皆さんは高橋源一郎先生をご存じだろうか。この方はNHK番組を持っていて、パーソナリティを務めている。毎週の金曜日の午後9時5分から放送に入る。称して「飛ぶ教室」という、ドイツの児童文学者エーリッヒ チェストナーに因んでタイトル名を借りている。

まず放送の初めに「こんばんは、作家の高橋源一郎です」と発声している。つまり彼は自他ともに許す小説家なのだ。彼はいくつかの小説で、賞を取っている俊才である、多分。

曰く群像新人長編小説賞、島由紀夫賞、伊藤整文学賞、谷崎潤一郎賞、など。それに小説新人賞の選出委員も兼ねている。芥川賞とか直木賞は取っていないと思う。なぜなら彼は純文学派なのだから。

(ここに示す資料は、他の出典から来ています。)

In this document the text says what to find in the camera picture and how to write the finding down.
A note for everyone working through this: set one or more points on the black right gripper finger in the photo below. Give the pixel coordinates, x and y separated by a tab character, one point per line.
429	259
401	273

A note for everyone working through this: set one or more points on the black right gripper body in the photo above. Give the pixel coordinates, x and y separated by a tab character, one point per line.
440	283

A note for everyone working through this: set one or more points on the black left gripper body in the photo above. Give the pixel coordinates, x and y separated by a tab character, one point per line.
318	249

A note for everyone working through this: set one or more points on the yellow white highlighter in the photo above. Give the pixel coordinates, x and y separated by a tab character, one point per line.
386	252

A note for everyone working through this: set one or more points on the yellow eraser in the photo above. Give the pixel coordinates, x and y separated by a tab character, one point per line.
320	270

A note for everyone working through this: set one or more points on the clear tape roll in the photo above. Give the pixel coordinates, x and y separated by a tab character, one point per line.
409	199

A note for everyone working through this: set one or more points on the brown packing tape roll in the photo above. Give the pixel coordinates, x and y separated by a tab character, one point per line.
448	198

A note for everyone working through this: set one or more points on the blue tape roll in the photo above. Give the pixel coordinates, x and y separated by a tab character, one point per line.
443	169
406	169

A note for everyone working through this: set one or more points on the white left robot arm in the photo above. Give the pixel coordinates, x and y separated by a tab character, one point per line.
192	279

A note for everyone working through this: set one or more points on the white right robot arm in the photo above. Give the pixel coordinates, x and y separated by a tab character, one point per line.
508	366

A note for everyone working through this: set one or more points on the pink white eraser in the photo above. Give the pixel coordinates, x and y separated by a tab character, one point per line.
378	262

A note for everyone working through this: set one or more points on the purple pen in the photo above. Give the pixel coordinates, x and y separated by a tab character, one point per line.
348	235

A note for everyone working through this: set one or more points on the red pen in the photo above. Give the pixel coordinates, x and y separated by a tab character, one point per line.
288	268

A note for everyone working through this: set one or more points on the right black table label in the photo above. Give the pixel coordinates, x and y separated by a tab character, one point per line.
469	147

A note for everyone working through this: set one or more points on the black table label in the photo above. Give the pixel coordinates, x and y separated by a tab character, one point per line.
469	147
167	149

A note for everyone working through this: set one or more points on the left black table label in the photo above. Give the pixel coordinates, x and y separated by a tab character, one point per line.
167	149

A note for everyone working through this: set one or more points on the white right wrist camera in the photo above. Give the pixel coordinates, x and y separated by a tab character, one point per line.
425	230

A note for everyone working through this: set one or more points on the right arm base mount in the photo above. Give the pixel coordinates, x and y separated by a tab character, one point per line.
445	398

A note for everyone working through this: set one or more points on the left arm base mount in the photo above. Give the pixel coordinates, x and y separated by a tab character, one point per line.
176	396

わたしはひょんなことから、この人を知っている。それは文学ではなくて、競馬の世界のことである。サンスポというスポーツ新聞の馬券予想のコラムに毎週与太記事(?)を出してくる。あまり当たらないけれど面白い。この数年サンスポ紙を競馬のために購読しているので、「こんなに外れちゃ駄目かしら」というしゃれたタイトルだ。彼は競馬には詳しい。さすがコラムを担当するだけのことはある。競争馬の歴史、偉大な父の血統、海外の競馬事情、大レースのトピックス。などなど私たち読者を飽きさせない。

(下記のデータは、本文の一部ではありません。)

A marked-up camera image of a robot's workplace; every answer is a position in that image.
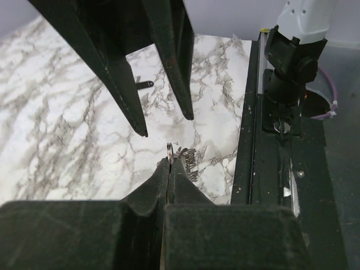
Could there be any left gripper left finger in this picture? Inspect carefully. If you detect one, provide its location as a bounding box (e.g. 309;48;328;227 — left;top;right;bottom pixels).
1;159;170;269

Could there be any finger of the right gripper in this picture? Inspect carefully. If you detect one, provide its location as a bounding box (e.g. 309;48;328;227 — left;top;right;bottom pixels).
143;0;195;120
31;1;148;137

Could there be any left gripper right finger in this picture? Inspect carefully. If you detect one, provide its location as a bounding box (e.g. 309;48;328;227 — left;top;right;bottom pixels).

今週はG-1レースが12月4日の「チャンピオンC」というダートの王者を決める大レースだが、高橋さんは本命に10テーオーケインズ、そして次の候補にクラウンプライド、シャマル、グロリアムンデイを推していたが、理由はテーオーケインズに勝てる馬はいないが、もしこの馬を負かせるとあれば、上記3頭になりそう、ということだった。そして結果は

圧倒的人気馬のテーオーケインズは4着に敗れて高橋さんが打倒テーオーケインズの候補に挙げたクラウンプライドは2位に入った。したがって、馬券にはならなかった。(つまり高橋さんの予想をもとに買ったファンは馬券は外したということだ。しかし、クラウンプライド(父リーチザクラウンの血を引いたダート1800米には強いタイプ)を挙げたのはご立派である。私はなろうことなら、高橋さんのような仕事ができたら本望だったと思う。